Huh… look what a beautiful frame! Let’s take the camera from the bag and… Damn, too late! How many times this happened? Sure, this is not the end of the world, but a bit bitter remains.
A few years ago I decided to look for a compact camera to always carry with me. After trying a couple of rangefinder, a plastic point-and-shot and a couple of Minox, none of which mattered to me. I had almost changed my mind.
Sometime later, surfing the net, I do not remember how and where, I read something about the latest SLR produced by Canon in September 2004. Curiosity made me begin to look for information about what was apparently a small SLR with many features of more modern DSLRs.
The Canon EOS 300x
I was particularly impressed by the compactness of the body and the small weight. Some stats:
- 130 x 90 x 64mm
- 7 focus points
- E-TTL II
- Shutter speed from 30 “to 1/4000”
- 35 zones exposure measurement
- Program, shutter priority, aperture priority, manual and more …
- ISO DX: 25-5000, Manual: 6-6400
- Bracketing +/- 3stop
- Multiple exposures
- AE lock
- 1.5 frames per second in sequence
I also had the idea of mounting an EF40mm STM on it – this would also keep the size an weight down. It was not easy to find, but I was determined to have one. After a few months of searching and waiting I found the camera in good condition for €29.
With the 40mm STM the autofocus works instantaneously and accurately. The viewfinder shows the necessary information without having to look at the back display. The focus point can be easily selected without taking the eye off the viewfinder. The compactness of the machine body allows you to reach all controls with the right thumb while the index acts on the timing and diaphragm selection dial and the shutter release button.
Switching to manual focus is immediate, as for modern digital cameras this can be achieved just holding the shutter button down and working on the focus ring of the lens.

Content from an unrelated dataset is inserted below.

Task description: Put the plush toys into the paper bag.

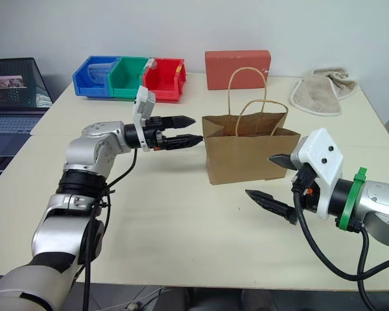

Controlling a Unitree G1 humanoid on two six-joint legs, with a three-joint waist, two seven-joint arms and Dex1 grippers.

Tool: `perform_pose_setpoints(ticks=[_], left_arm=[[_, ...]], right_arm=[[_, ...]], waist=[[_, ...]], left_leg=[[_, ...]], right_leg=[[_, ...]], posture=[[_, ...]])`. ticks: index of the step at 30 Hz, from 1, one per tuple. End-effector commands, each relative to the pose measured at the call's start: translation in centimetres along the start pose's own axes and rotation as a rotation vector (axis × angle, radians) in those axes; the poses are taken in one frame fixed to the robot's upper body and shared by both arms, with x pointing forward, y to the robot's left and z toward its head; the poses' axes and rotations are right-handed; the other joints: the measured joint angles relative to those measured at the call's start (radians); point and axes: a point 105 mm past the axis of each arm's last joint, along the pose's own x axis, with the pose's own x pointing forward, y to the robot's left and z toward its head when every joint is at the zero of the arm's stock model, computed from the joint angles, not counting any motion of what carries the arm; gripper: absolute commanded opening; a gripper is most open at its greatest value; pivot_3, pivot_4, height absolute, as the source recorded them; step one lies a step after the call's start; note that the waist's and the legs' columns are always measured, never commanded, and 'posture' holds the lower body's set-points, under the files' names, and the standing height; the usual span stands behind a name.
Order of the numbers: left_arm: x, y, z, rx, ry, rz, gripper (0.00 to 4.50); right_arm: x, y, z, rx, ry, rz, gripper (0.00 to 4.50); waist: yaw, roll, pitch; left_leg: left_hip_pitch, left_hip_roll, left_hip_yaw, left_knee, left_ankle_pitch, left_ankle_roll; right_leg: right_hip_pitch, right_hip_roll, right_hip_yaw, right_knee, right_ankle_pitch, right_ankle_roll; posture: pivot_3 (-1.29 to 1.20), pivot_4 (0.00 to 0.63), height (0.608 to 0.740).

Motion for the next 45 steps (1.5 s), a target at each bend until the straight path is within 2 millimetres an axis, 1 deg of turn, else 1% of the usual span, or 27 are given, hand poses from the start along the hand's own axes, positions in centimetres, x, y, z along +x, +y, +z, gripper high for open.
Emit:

In conjunction with the 40mm STM the system is perfectly balanced, you can secure the camera with your hand for a whole day without fatigue problems. With the 50mm STM and standard zoom such as 28-80mm or 22-55mm USM the situation does not change, while with more “demanding” lenses, the greater weight leads to an unbalancing of the system.
Now I almost always walk out with my “compact” and a couple of spare films, always ready to get into the action.